The narcissus are blooming. Trees are springing to life along the street. Pollen covers your car. And you’ve got garden fever. But don’t start poking those tender summer crops in the ground yet.

You should be thinking about springtime gardening. The weather has been spring-like in parts of Georgia already.

You may have some of the more hardy crops in the ground, such as cabbage, broccoli, lettuce, onions, beets and radishes. If you haven’t, now is the time to do so. But for tender crops, such as tomatoes, melons, squash, cucumbers, beans, okra and sweet corn, don’t get in a rush unless you’re prepared to plant again. Old Man Winter could still bring freezing temperatures that can kill tender crops.
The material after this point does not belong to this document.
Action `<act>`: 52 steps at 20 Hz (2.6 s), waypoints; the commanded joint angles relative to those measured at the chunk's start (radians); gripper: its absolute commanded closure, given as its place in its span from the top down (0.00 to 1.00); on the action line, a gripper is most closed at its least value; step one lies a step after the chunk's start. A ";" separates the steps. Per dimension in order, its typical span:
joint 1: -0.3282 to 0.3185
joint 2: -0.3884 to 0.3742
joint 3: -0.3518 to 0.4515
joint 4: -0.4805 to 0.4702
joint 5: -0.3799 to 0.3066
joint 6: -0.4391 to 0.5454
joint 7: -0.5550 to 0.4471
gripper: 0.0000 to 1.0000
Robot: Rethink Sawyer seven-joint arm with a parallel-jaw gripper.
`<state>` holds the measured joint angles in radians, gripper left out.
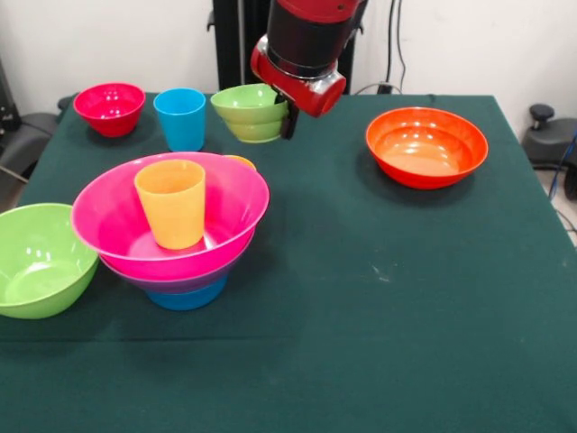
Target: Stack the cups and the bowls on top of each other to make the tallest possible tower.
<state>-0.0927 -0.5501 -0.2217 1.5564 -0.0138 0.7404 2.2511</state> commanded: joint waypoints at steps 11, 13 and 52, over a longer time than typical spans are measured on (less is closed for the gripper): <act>-0.034 -0.132 0.161 -0.343 0.061 0.735 -0.032 0.00; -0.042 -0.133 0.164 -0.365 0.055 0.760 -0.047 0.00; -0.149 0.268 0.245 -0.838 -0.205 0.453 -0.270 0.00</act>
<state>-0.2343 -0.3172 -0.0963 0.7519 -0.1763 1.1834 2.2509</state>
Easter comes on March 27 this year. Most folks agree there is usually a cold snap between early March and Easter. Until March 25, there is a greater than 50 percent chance of frosty weather in south Georgia. As you move toward Macon and Atlanta, that date pushes into early April. It’s around April 10 in north Georgia.
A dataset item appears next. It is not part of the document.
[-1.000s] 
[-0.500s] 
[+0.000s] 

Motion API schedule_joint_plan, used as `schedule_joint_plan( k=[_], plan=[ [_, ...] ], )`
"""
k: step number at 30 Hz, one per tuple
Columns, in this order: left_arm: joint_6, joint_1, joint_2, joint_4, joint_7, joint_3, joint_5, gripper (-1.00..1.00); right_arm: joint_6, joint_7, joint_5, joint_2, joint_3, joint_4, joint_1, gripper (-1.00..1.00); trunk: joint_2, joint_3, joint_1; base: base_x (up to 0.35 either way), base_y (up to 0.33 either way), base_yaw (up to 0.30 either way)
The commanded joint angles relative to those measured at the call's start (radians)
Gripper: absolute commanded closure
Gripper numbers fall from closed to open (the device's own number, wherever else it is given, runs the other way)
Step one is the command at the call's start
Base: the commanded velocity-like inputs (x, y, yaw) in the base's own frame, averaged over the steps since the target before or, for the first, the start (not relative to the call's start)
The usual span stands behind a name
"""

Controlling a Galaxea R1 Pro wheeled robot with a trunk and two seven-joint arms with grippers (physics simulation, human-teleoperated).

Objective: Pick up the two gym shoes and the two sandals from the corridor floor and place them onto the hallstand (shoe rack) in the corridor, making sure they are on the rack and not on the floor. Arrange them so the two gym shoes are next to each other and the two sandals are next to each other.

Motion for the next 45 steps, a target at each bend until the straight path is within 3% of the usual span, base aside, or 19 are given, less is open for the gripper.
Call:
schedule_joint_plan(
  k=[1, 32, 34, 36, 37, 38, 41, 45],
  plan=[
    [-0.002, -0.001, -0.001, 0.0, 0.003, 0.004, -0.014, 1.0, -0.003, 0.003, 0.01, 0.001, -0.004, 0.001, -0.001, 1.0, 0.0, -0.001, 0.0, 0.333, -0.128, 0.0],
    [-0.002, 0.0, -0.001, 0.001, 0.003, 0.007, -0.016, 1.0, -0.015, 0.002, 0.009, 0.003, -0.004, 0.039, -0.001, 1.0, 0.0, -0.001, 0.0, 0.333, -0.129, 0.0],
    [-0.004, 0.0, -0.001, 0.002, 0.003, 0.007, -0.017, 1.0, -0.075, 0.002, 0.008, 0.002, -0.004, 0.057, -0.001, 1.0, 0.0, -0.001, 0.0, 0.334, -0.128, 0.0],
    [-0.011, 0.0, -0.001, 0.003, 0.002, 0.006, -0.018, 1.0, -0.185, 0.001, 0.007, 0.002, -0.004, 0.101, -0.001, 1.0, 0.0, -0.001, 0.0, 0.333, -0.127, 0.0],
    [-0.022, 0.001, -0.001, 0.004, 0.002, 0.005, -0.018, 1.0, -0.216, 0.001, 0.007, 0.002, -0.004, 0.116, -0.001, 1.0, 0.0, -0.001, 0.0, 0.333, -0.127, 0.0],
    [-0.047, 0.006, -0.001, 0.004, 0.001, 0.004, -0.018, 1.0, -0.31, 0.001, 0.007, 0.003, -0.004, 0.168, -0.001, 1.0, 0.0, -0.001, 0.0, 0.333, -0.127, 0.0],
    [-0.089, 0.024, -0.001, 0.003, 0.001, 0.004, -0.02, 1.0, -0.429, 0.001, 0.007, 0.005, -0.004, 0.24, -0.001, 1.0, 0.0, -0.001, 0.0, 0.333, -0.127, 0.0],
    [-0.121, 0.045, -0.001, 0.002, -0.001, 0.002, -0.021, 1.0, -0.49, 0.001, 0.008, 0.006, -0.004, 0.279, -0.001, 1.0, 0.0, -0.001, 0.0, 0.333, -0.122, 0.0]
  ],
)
However, there is nothing wrong with planning for the summer vegetable garden and getting some pre-planting work done. Now is a good time to order seed. If you don’t have a catalog, try the internet.

Burpee Seed Co. (burpee.com), Harris Seed Company (harrisseeds.com), Rupp Seed Company (ruppseeds.com) Park’s Gardens (parkseed.com) and Johnny’s Selected Seeds (johnnyseed.com) are all popular seed company Web sites.
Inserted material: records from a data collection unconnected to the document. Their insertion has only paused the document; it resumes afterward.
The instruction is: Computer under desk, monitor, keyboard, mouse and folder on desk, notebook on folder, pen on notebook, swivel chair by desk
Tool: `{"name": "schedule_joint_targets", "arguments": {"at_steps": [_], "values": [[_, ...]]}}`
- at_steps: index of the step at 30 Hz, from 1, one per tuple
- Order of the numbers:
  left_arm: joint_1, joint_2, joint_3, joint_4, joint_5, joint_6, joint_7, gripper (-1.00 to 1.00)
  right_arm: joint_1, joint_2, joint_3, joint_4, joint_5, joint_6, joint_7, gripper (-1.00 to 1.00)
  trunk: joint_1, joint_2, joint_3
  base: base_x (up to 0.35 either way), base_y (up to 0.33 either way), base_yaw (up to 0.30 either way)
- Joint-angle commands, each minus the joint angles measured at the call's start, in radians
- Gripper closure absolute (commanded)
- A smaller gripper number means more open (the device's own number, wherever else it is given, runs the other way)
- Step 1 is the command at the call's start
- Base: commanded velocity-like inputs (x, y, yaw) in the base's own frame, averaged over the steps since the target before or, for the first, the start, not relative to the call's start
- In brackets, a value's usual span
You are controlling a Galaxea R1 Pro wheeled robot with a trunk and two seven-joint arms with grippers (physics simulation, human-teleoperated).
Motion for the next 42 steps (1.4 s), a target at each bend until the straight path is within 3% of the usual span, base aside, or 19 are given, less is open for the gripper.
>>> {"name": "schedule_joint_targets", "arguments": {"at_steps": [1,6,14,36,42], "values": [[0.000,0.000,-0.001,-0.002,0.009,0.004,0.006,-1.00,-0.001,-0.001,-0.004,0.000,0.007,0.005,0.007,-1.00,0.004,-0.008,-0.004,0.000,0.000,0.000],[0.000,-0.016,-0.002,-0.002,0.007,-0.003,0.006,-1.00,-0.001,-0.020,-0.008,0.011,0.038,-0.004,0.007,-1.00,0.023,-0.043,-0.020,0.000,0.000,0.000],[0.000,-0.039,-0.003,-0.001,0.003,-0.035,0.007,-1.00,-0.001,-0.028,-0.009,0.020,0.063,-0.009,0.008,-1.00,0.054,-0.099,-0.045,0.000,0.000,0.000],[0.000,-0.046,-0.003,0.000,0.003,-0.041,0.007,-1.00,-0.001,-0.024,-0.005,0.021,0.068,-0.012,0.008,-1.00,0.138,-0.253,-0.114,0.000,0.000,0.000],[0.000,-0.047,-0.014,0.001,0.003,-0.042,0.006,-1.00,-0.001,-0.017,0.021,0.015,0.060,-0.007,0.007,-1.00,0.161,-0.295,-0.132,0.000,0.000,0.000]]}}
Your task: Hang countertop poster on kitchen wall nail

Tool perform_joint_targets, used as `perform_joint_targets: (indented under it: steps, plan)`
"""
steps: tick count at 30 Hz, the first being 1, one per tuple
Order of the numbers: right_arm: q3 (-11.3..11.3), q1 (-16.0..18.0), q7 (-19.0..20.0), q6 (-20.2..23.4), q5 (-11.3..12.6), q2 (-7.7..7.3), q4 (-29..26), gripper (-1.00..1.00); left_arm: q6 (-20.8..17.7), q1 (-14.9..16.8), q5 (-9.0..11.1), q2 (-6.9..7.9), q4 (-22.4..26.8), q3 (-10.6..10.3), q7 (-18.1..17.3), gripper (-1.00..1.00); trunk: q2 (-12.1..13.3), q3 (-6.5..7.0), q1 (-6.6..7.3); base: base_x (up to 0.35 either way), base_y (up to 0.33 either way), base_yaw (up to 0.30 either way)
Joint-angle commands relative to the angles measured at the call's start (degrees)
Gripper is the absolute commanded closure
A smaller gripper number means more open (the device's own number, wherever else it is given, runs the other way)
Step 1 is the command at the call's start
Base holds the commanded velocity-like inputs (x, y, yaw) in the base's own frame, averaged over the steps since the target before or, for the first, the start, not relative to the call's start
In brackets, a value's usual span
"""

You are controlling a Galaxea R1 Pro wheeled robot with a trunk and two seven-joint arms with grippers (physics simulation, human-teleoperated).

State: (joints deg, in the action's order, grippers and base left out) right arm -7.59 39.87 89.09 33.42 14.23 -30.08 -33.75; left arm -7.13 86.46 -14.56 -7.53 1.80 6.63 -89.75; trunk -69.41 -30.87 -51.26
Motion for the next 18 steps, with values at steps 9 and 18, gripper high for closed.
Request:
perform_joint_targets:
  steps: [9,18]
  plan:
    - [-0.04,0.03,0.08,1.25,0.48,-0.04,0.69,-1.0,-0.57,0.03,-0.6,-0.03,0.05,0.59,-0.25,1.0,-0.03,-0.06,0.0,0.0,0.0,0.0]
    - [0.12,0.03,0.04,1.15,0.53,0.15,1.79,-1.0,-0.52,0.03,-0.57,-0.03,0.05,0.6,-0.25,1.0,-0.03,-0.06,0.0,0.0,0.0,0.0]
You can try your local garden shop, too. Crops like tomatoes are best planted as young seedlings. Your garden center should have a nice selection. Buy only healthy looking plants. If they look wilted, have a bloom or look diseased, leave them at the store.

Vegetable varieties are always changing. Don’t hesitate to try something new. It could be better than the old heirloom variety you’ve grown for years. Plant anything new in a small quantity until you decide if you like it and if it is well adapted to your growing conditions.

If the winter cold has kept you out of the garden until now, start by clearing off your garden spot. Remove old debris from last season. Use a turning plow or tiller to bury old crop litter and work it into the soil.

For new gardens, pick a spot that has good sunlight, good soil drainage and a source of irrigation water. Sites closer to the house will always get more attention than those on the back forty.

Draw a map of your garden lay out. If space is limited, don’t plant crops that need a lot of room, such as melons.

Don’t over plant. Know how much you can eat, preserve and give away and make that your limit. Plant items that mature at the same time adjacent to one another so that when planting successive crops, you won’t have to squeeze between other crops still growing.

Take a soil sample now to check your fertility status and soil pH. If your pH is too low, add lime to raise the pH to 6.2-6.8. Lime early. It takes a few weeks to alter the pH.

Don’t let your garden spot grow up in weeds. Keep it mowed or tilled until you are ready to plant. After you initially till, you may get a flush of weed growth. Kill it with a burn-down herbicide before you plant to reduce later weed problems.

Despite Punxsutawney Phil’s forecast a few weeks back, it may be another couple of weeks before spring is here to stay. Hold back on those warm-season crops for now and use the time to plan for a great season ahead.

(Terry Kelley is a former University of Georgia Cooperative Extension horticulturist with the UGA College of Agricultural and Environmental Sciences.)